Der Weihnachtsmarkt am zweiten Adventssonntag in Wittlaer war eine wunderbare Gelegenheit, sich mit Nachbarn zwangslos zu treffen und ins Gespräch zu kommen. Überschaubar auf dem kleinen Parkplatz vor Nahkauf an der Kalkstraße im positiven Sinne. Bekanntlich ist das gastronomische Angebot im Ort nicht mehr so groß, umso mehr Zuspruch fand der Weihnachtsmarkt als „Dorftreff“. Man kam sich im wahrsten Sinne des Wortes näher. St. Nikolaus im Bischofsgewand mischte sich unters Volk und beteiligte sich am „Dorfklatsch“.

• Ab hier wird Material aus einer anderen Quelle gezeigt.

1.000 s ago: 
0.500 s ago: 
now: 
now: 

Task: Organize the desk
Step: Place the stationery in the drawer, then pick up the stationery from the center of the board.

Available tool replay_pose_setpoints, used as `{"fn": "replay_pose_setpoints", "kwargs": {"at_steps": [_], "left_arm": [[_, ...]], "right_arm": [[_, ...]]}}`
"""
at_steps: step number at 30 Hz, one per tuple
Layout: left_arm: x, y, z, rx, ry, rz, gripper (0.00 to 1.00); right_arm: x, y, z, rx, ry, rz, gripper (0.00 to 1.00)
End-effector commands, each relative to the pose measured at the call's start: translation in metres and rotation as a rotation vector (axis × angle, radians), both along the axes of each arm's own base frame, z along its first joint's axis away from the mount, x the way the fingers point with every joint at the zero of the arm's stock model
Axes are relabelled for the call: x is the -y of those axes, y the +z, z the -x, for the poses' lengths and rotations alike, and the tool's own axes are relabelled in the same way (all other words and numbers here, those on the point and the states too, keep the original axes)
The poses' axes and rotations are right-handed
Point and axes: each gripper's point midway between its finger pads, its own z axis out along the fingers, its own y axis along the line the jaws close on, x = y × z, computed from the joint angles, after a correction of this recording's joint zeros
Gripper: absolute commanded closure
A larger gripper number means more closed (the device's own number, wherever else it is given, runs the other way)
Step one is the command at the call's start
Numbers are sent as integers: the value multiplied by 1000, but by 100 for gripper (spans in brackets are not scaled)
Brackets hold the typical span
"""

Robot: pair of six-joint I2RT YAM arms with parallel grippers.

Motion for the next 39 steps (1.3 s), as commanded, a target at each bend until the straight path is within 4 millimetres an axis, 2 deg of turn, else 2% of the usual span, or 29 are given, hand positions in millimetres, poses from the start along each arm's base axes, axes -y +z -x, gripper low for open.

Der leichte Nieselregen am späteren Nachmittag bei frühlingshaften Temperaturen wurde nicht als hinderlich empfunden. Es gab auch Sitzplätze unter einem Zeltdach. Attraktiv war das vielfältige Angebot an Leckereien und Deftigem, vom feinsten italienischen Gebäck bis zum heimischen Grünkohl, frisch vom Acker nebenan und mit Mettwurst. Was sonst zum leiblichen Wohl auf einem Weihnachtsmarkt erwartet wird, war ebenfalls im Angebot: Gegrilltes, Kaffee und natürlich leckerer Glühwein. Stände mit handwerklichen Geschenken und Dekorationsartikeln vervollständigten die weihnachtliche Stimmung auf dem Platz. Ein Stand befasste sich besonders mit Dekorationen des Gartens und bot auch kleine Weihnachtsbäume an. Kinder konnten sich kreativ betätigen oder Pony reiten. Der Kulturverein Wittlaer, ein wichtiges Mitglied im Team der Weihnachtsmarkt-Veranstalter, bot an einem eigenen Stand das neue Heimat-Jahrbuch Wittlaer 2026 an. Dieses 160-seitige, reich und farbig bebilderte Buch, berichtet Wissenswertes aus der örtlichen Geschichte und Aktuelles aus dem Düsseldorfer Norden, auch schon mal darüber hinaus.
Für viele mehr oder weniger heimatverbundene Wittlaerer ist der Weihnachtsmarkt ein „Muss“, hier sieht man sich und wird gesehen.